▶ _AIM OF THE TASK_
Give back every line of the material below that has the string "with".

▶ _DATASET ENTRIES_
------------------------------------

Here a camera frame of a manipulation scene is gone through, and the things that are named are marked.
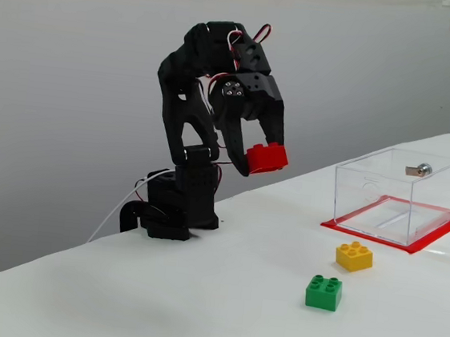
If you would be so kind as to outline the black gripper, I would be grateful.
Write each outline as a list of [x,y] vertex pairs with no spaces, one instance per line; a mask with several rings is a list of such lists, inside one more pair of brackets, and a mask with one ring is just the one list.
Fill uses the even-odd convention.
[[222,133],[227,155],[244,177],[250,174],[245,155],[242,123],[258,120],[267,144],[284,145],[284,104],[276,81],[261,73],[220,76],[209,94],[215,128]]

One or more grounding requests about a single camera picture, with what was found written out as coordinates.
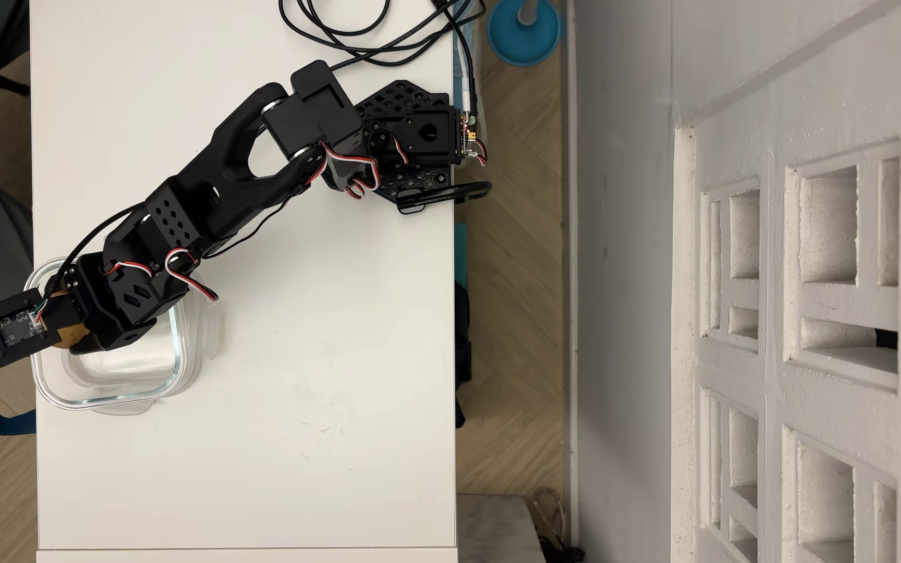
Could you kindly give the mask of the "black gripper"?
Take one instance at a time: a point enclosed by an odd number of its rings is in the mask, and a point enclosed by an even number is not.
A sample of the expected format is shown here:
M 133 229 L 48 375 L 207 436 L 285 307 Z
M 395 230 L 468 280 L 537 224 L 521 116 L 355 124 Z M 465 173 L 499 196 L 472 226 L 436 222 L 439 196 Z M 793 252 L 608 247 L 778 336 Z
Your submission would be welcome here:
M 113 351 L 140 338 L 140 328 L 133 326 L 118 307 L 102 265 L 102 252 L 89 252 L 66 269 L 66 288 L 78 305 L 82 325 L 89 331 L 70 347 L 71 353 Z

------------------------------------

▶ _YOUR RESPONSE_
Write each outline as a list of [x,y] vertex pairs with no spaces, one instance per line; a mask with several rings is a list of such lists, inside one more pair of brackets, and a mask with one ring is just the one list.
One or more grounding requests about a single camera picture, with what was found written out as coordinates.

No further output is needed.